My Basil is a whole different story. As expensive as this stuff is to buy fresh in the grocery store, it's surprising that I can't give it all away. I've let neighbors know, told friends, and still I've got more than we can eat. I probably use basil three times a week, in large quantities. Suffice it to say, I have a ton of the stuff.

We've been enjoying caprese, bruschetta, roasted chicken, and much more, on a regular basis. I add it to pizzas, sauces, soups, and just about everything I can think of. And I still have a garden full, and it continues to pop up all over my nearby areas. It's like a weed!

A few days ago, while mentioning this 'problem' to a friend, she asked how I was growing it. I told her about my organic approach, and that I had started the seeds in organic compost. She looked at me quizzically and I quickly knew I had lost her.

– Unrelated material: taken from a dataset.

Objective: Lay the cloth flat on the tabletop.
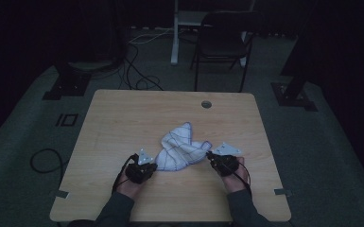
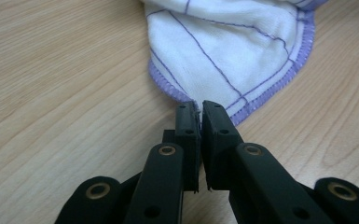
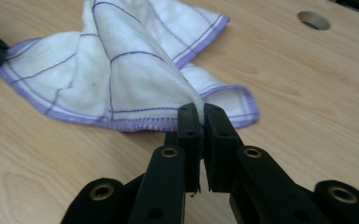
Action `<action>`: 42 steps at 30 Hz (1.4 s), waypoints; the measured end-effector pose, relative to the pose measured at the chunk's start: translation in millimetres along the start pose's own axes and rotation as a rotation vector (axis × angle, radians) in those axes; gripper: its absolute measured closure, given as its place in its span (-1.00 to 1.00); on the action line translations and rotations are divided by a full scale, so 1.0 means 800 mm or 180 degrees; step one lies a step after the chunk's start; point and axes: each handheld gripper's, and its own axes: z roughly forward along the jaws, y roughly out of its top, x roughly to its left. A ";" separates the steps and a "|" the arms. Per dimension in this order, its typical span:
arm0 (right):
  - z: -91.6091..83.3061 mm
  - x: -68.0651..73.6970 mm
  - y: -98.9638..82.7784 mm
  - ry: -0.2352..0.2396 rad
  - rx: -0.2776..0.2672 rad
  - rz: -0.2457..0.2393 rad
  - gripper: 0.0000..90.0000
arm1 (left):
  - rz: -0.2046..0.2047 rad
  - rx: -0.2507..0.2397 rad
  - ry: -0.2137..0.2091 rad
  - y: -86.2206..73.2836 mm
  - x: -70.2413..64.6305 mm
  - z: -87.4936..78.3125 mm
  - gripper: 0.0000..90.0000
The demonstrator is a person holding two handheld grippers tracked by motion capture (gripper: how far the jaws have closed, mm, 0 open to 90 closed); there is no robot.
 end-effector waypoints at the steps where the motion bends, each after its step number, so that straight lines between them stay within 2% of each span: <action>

Starting from square one, I explained about rooting vegetables from seeds, making compost, the benefits of compost, and why my Basil is so healthy. We also talked about pest control, or more accurately, the lack of it. She was shocked, baffled that it is so easy to grow premium Basil that sells in the store at $4 for a small package. 

I explained that one of the primary reasons I chose to grow Basil and Tomatoes is their excessive cost, especially when we eat so much of them. To bad I can't successfully grow Broccoli here. We eat it 5 times a week.

So, what's my message? It's compost. This stuff is the healthiest, best way you can grow vigorous flowers, vegetables and houseplants.  What's more it helps the soil hold moisture, so you won't have to irrigate as often. Want to try it? Here's some articles to get you started:

1 comment:

Dining Table Gal said...

Organic gardening is a very good idea. Because we can get close with our environment.We can built a good environment near at our place.